Aqui, no Brasil colônia, muitas mulheres acuadas pelo Ofício, que de santo não tinha nada, engrossaram o “caldeirão’ com outras bruxas.
Além das mulheres indígenas, profundas conhecedoras das nossas matas e de seus poderes mágicos e medicinais e que usavam as plantas nativas para curar males do corpo e do espírito, por aqui ainda desembarcaram, forçada e cruelmente, as pretas escravizadas que lutaram e morreram para manter vivas suas tradições e a ancestralidade africana, repleta de ritos. Essas também eram consideradas bruxas, feiticeiras, praticantes de rituais heréticos e diabólicos.
Outras tantas, como as ciganas, acusadas em Portugal de bruxaria, foram enviadas para cá como degradadas e se juntaram às nossas Matinta Pereira e Bruxas Mariposas. Até mesmo as Pombas Giras, até hoje fazem o nosso caldeirão ferver.
Mesmo depois de fechados os tribunais inquisitórios na Europa e silenciados os martelos, a imagem da bruxa construída nesse período, permaneceu. Outras representações, igualmente inventadas, foram surgindo através da literatura, do cinema e da televisão, e uma variedade enorme de bruxas de feições grotescas e caricatas, evocando um senso de feiura distorcido, como a velhice, o chapéu pontudo e o nariz grande e enverrugado; que voavam sobre vassouras, preparavam porções em grandes caldeirões ou que possuíam o poder de se transformar no que quiser, como a bruxa da Branca de Neve; a Bruxa Má do Oeste, de O Mágico de Oz e a Malévola, se tornaram famosas.
É bem verdade que hoje, mexer com ervas pode até já não ser considerado heresia ou levar ninguém a morrer queimada em uma fogueira, mas as perseguições continuam e as lutas das mulheres empoderadas, das trans, das ativistas, das prostitutas e das grandes matriarcas pretas, permanecem vivas porque as fogueiras do machismo, do preconceito e da intolerância, seguem acesas!
Também é fato que muitas foram submetidas.
Mas muitas resistiram!
E venceram!
Venceram sim, porque não foram aniquiladas. Nós sabemos que não foram aniquiladas!

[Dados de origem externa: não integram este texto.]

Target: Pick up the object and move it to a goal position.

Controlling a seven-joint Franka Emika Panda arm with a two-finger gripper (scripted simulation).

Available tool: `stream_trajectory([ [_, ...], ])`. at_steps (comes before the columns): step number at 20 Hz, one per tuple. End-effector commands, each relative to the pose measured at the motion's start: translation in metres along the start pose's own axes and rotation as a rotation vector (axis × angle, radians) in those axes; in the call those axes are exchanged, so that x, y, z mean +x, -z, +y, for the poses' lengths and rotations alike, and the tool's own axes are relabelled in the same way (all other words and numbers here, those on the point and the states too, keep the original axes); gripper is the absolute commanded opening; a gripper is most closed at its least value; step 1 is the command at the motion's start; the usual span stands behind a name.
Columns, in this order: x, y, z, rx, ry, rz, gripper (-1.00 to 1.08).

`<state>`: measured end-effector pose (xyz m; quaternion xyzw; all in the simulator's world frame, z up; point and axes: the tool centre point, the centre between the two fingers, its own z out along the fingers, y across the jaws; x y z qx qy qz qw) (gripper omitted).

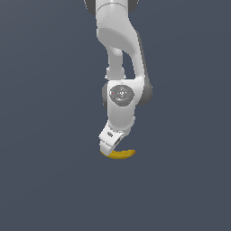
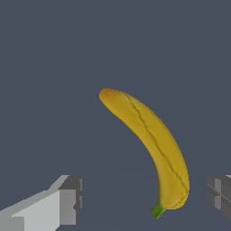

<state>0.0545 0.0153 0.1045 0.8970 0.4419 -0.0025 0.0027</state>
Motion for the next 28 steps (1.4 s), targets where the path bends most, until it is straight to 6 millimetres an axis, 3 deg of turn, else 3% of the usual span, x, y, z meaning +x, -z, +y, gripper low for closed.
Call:
stream_trajectory([
  [1,0.001,-0.006,0.004,0.000,0.069,0.000,1.00],
  [14,0.002,-0.030,0.022,0.001,0.354,0.005,1.00],
  [28,0.002,-0.039,0.027,0.001,0.416,0.007,1.00],
])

Porque hoje nós existimos, e as nossas vidas, o nosso existir, são provas da história delas, da vitória de cada uma e da resistência de todas perante as inúmeras dificuldades que vieram onda após onda, a bordo de embarcações de perseguições.
E continuam vindo!
E elas continuam lutando porque sabem das próprias origens e das raízes que nutrem o sagrado feminino e a capacidade de continuarem avançando apesar do julgo masculino que ainda hoje fere o espírito e tira vida de tantas mulheres.
As bruxas?
Elas, apesar de tudo e graças a Deusa, continuam soltas. E esse enredo é para elas; para cada mulher que sabe do seu poder de voar e ir aonde quiser; que entendeu que o céu nunca foi limite, mas uma possibilidade de alcançar o infinito e brilhar como estrela que é”.